> [Aim of the exercise]: Each line below must be reproduced exactly as it stands. Pictures stay out of the copy.

━━ Data block

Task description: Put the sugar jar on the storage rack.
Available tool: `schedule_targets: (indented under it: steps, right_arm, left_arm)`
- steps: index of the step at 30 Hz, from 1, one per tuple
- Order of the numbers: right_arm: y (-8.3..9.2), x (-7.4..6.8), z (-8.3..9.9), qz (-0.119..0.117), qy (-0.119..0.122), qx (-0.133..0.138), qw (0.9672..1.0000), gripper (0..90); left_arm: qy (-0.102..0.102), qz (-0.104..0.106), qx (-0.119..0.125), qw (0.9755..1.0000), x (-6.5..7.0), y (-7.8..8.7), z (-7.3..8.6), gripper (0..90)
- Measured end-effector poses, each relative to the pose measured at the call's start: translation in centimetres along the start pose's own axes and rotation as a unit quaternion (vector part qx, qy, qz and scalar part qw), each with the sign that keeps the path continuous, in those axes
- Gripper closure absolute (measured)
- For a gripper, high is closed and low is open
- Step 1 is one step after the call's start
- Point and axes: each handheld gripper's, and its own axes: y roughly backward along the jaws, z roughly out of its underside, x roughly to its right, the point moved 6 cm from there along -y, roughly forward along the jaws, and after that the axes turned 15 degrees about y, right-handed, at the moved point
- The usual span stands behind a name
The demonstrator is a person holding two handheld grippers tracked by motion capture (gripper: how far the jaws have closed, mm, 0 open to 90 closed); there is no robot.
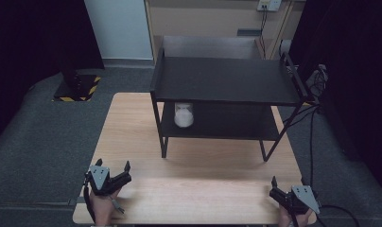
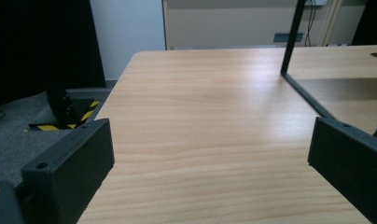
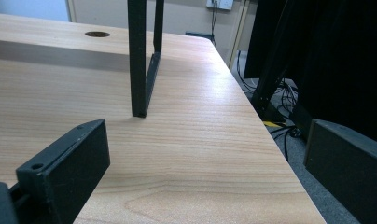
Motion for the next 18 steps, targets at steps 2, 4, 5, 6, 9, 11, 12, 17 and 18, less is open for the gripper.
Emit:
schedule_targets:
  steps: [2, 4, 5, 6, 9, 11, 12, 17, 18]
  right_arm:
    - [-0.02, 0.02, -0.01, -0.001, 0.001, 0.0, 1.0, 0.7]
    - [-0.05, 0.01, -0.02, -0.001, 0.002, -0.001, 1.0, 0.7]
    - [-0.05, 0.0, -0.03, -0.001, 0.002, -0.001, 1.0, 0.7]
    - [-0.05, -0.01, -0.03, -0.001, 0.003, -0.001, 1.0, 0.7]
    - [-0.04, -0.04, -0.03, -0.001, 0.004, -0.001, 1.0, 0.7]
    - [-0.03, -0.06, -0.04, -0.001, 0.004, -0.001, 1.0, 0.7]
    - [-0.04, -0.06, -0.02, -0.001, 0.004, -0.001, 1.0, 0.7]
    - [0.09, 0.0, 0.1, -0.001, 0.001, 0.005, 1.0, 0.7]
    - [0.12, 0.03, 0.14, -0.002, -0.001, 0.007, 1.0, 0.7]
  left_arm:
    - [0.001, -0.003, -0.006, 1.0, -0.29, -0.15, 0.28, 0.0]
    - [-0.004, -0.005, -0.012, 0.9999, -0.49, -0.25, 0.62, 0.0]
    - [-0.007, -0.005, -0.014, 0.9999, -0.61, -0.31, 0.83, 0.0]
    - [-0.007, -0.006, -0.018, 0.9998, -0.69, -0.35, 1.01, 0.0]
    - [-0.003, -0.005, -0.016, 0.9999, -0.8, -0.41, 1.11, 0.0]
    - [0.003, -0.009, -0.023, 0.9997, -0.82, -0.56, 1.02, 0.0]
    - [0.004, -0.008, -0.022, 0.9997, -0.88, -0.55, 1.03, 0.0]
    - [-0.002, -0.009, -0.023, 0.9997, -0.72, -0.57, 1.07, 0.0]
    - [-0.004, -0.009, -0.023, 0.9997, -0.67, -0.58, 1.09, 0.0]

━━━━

> [Task response]:
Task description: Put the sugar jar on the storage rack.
Available tool: `schedule_targets: (indented under it: steps, right_arm, left_arm)`
- steps: index of the step at 30 Hz, from 1, one per tuple
- Order of the numbers: right_arm: y (-8.3..9.2), x (-7.4..6.8), z (-8.3..9.9), qz (-0.119..0.117), qy (-0.119..0.122), qx (-0.133..0.138), qw (0.9672..1.0000), gripper (0..90); left_arm: qy (-0.102..0.102), qz (-0.104..0.106), qx (-0.119..0.125), qw (0.9755..1.0000), x (-6.5..7.0), y (-7.8..8.7), z (-7.3..8.6), gripper (0..90)
- Measured end-effector poses, each relative to the pose measured at the call's start: translation in centimetres along the start pose's own axes and rotation as a unit quaternion (vector part qx, qy, qz and scalar part qw), each with the sign that keeps the path continuous, in those axes
- Gripper closure absolute (measured)
- For a gripper, high is closed and low is open
- Step 1 is one step after the call's start
- Point and axes: each handheld gripper's, and its own axes: y roughly backward along the jaws, z roughly out of its underside, x roughly to its right, the point moved 6 cm from there along -y, roughly forward along the jaws, and after that the axes turned 15 degrees about y, right-handed, at the moved point
- The usual span stands behind a name
The demonstrator is a person holding two handheld grippers tracked by motion capture (gripper: how far the jaws have closed, mm, 0 open to 90 closed); there is no robot.
Motion for the next 18 steps, targets at steps 2, 4, 5, 6, 9, 11, 12, 17 and 18, less is open for the gripper.
Emit:
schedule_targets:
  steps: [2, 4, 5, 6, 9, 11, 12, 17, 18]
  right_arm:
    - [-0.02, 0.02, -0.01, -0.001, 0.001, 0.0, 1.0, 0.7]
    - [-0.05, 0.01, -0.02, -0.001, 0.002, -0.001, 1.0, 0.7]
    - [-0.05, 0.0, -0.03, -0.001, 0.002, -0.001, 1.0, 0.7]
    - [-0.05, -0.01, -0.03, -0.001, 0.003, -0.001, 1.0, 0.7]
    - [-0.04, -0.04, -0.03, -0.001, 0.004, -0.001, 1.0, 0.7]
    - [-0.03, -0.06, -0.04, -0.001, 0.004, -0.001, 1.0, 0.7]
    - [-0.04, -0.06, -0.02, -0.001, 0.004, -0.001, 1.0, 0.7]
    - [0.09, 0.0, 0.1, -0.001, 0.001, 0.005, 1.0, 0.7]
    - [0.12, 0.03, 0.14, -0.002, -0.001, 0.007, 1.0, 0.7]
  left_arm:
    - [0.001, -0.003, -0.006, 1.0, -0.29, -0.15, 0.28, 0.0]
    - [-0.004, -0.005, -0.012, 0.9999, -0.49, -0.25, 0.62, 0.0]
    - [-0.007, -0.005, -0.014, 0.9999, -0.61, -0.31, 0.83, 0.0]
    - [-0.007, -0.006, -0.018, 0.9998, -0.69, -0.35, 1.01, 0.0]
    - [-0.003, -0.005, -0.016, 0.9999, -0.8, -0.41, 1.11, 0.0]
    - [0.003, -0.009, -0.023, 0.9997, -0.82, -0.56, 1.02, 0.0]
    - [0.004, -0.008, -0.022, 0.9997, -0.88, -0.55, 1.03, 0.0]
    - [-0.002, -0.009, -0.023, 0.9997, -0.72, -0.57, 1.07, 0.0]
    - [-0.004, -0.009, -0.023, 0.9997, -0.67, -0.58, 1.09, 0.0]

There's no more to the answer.